=== ABOUT THIS EXERCISE ===
Only one portion of the data is to be written out: from the line bearing "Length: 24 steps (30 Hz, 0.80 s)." through the line bearing "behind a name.". Write it exactly as it appears.

=== EXTRACTED MATERIAL ===
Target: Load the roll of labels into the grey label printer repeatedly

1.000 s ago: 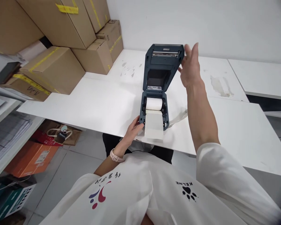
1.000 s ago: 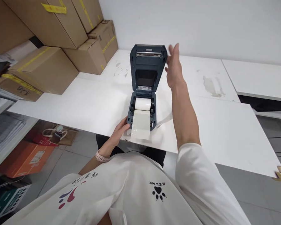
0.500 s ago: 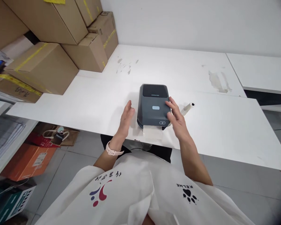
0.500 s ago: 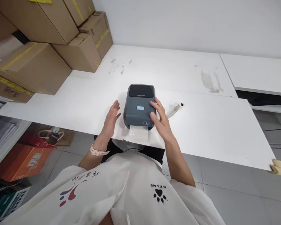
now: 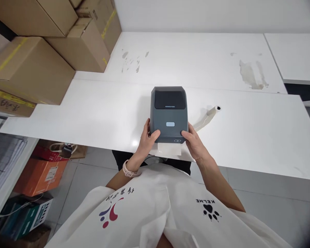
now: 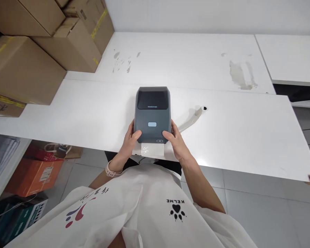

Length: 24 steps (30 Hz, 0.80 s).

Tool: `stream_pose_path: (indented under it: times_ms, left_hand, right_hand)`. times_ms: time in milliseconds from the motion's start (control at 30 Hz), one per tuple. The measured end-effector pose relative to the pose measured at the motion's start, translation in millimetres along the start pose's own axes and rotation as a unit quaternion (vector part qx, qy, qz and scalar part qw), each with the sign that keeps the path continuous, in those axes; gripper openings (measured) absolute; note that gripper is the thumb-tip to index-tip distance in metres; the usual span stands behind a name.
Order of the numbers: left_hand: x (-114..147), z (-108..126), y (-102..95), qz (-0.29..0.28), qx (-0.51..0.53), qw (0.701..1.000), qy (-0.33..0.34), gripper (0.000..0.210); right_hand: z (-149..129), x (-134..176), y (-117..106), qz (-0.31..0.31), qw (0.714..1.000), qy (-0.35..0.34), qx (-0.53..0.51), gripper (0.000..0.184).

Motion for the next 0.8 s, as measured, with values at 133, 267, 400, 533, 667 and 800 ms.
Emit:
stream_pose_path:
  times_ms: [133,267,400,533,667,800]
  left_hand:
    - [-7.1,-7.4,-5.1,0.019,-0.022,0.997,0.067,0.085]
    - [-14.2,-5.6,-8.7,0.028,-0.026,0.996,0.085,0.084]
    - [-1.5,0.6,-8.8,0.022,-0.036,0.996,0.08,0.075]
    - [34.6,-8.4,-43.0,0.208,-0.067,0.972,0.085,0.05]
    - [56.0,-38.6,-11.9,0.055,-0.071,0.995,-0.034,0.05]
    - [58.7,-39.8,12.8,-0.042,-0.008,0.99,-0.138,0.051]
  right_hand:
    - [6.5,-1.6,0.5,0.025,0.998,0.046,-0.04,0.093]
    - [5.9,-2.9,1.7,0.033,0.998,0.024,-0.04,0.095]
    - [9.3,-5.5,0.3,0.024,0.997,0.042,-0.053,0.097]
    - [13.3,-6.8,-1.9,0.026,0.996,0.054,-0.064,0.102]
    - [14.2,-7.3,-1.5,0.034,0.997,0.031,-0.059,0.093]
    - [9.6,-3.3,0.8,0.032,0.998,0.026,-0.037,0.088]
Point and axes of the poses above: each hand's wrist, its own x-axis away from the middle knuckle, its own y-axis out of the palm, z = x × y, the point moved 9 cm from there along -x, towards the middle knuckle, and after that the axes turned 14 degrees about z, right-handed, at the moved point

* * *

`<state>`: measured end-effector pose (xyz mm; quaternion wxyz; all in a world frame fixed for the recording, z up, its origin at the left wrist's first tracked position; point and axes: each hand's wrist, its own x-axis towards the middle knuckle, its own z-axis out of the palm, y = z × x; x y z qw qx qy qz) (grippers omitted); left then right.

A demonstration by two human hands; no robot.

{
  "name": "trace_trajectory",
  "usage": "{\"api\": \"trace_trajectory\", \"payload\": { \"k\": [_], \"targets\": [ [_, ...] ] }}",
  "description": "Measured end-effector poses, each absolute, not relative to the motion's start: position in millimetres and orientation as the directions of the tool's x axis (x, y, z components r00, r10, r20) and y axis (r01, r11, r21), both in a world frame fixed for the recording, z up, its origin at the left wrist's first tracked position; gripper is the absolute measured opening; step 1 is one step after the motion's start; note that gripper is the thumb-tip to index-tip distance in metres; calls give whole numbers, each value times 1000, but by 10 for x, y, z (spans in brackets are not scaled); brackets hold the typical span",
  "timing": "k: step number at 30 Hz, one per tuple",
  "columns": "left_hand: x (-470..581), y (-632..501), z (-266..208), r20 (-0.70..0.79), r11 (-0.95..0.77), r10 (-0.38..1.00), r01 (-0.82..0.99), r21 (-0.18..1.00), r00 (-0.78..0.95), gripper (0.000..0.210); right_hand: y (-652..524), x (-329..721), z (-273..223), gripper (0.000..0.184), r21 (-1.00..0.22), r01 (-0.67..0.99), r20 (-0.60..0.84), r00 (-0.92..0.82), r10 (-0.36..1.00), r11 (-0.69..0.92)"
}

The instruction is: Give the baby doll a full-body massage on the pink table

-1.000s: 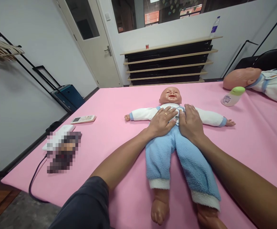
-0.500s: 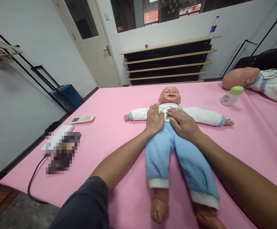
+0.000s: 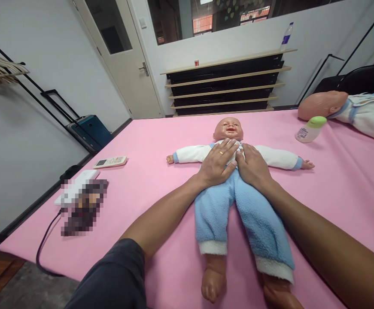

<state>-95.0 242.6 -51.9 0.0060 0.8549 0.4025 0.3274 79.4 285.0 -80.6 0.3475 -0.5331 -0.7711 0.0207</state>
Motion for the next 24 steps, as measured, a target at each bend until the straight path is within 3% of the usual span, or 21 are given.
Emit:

=== TASK RESULT ===
Length: 24 steps (30 Hz, 0.80 s).

Tool: `stream_pose_path: (indented under it: times_ms, left_hand, right_hand)`. times_ms: time in milliseconds from the motion's start (control at 30 Hz), one per tuple. The measured end-effector pose relative to the pose measured at the motion's start, translation in millimetres along the start pose's own axes and rotation as a unit quaternion (vector part qx, qy, qz and scalar part qw), each with the sign that keeps the path continuous, in those axes; gripper openings (measured) absolute; note that gripper is the thumb-tip to index-tip distance in metres; the usual span stands behind a name.

Work on this exercise is now complete.